What to work on | The string "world" appears in some lines of the data. Report how many, with no other words.

--- Exercise material ---

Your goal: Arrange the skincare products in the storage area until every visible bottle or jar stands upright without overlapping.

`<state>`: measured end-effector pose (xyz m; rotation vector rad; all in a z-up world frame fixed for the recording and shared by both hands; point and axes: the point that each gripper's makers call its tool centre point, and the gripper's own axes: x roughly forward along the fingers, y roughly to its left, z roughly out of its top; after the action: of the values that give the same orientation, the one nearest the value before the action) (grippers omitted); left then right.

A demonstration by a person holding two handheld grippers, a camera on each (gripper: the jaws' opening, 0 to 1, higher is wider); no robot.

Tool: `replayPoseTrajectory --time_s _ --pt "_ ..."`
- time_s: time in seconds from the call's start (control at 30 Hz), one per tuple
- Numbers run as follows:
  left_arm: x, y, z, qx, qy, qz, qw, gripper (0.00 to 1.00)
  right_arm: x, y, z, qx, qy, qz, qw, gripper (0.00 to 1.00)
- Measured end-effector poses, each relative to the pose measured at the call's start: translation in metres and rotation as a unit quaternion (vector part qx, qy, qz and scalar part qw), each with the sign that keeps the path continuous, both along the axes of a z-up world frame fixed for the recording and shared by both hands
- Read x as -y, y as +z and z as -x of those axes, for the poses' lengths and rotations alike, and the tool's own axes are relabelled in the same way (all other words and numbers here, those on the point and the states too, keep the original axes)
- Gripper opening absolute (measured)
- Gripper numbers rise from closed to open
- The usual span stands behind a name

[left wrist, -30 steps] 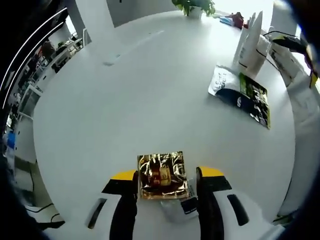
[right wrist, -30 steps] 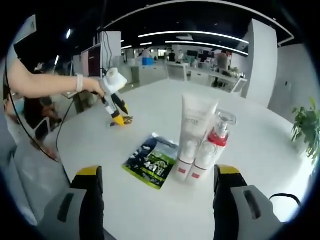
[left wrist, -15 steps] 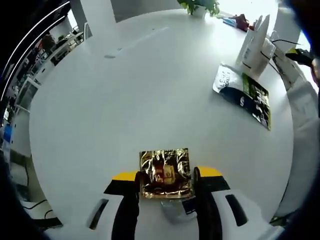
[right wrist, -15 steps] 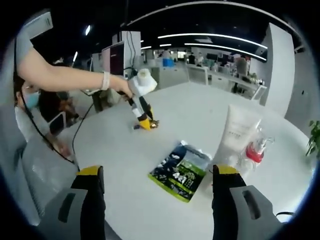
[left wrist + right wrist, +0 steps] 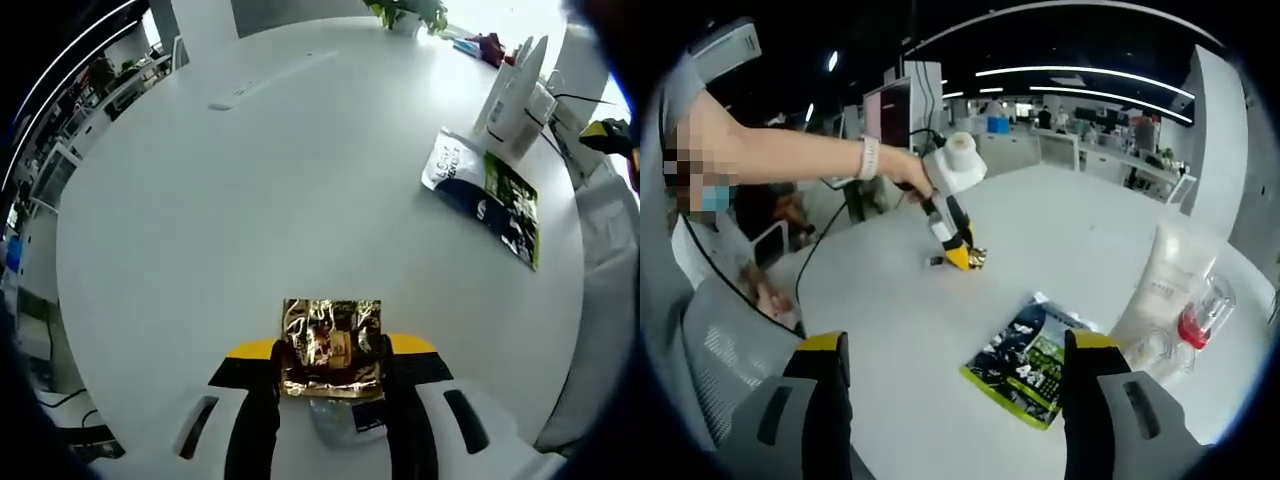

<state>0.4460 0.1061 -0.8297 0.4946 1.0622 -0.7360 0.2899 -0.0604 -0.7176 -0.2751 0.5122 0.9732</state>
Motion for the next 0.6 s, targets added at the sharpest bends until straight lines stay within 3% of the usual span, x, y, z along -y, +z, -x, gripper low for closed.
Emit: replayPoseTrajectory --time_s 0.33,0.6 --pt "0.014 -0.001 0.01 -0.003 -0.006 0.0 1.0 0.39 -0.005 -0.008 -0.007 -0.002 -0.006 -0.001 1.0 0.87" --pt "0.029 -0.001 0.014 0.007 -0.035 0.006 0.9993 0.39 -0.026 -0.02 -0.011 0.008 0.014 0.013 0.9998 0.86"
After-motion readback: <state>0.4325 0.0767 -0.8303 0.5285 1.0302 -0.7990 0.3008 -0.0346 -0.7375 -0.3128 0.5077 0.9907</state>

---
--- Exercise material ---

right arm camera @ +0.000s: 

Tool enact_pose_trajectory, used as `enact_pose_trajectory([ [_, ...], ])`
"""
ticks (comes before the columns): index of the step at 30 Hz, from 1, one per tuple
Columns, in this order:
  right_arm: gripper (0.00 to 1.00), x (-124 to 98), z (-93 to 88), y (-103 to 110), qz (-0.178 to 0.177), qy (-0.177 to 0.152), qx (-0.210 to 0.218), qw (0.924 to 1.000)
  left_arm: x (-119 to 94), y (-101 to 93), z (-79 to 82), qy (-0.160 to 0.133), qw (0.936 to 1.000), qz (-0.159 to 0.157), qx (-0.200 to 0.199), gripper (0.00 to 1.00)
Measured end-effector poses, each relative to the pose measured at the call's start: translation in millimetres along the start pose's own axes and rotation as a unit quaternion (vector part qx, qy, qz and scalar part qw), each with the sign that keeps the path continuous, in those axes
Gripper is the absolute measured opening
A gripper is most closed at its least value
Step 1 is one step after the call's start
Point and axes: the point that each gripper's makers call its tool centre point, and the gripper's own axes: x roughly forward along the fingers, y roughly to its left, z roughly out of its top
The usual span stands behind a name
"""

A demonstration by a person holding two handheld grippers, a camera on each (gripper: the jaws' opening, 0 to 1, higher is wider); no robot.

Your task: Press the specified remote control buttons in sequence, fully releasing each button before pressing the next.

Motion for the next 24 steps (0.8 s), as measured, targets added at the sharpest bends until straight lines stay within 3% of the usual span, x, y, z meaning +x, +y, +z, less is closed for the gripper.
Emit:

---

Answer space | 2